Data excerpt —
• • • • • • •

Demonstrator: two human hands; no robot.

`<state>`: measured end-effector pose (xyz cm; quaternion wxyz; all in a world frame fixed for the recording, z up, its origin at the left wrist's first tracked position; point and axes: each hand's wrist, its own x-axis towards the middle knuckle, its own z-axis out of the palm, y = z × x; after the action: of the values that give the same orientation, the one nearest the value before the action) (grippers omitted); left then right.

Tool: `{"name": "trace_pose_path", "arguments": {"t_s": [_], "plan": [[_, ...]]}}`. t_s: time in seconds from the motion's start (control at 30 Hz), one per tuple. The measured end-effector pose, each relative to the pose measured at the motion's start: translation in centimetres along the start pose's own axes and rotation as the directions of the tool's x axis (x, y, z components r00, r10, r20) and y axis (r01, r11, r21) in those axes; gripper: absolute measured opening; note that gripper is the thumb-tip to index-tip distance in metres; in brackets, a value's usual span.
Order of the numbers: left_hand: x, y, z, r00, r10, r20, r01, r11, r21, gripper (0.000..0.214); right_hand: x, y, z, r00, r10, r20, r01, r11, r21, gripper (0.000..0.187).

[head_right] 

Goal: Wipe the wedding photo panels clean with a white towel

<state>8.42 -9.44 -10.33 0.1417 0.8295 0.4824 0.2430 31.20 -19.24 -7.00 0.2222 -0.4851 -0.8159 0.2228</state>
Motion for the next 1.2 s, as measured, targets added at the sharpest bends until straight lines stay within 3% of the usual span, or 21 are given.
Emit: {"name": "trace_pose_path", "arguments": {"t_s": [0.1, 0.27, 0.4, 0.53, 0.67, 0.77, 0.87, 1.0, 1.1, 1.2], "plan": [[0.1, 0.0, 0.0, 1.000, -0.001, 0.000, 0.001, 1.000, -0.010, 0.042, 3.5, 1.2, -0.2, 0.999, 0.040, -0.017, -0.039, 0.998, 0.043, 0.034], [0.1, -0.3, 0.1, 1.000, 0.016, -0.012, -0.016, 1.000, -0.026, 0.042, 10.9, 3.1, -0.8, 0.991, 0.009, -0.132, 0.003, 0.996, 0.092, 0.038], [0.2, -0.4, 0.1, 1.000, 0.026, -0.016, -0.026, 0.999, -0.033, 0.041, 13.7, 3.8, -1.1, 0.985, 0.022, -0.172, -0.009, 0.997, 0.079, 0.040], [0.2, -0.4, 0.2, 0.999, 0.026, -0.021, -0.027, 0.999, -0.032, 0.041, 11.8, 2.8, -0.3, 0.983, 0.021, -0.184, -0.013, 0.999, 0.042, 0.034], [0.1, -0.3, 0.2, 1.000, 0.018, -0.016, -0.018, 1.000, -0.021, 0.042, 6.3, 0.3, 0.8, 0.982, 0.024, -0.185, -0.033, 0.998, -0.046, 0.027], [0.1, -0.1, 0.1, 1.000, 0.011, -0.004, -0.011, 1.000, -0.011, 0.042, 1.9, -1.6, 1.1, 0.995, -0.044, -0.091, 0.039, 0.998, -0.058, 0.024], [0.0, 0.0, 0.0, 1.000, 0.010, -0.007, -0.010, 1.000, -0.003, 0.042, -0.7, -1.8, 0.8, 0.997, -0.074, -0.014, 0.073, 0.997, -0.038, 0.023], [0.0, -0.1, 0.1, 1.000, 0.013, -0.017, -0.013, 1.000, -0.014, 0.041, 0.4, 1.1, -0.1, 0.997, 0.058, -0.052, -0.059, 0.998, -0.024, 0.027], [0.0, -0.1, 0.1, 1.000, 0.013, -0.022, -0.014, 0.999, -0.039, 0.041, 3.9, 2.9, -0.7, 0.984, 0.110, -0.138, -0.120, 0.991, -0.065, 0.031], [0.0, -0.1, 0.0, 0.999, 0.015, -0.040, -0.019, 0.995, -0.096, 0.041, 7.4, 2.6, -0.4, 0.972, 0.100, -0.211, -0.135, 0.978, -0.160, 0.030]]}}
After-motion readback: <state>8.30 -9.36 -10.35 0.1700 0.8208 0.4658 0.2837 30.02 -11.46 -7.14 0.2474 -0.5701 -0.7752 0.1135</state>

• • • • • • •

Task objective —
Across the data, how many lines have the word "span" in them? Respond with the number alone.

Task output —
2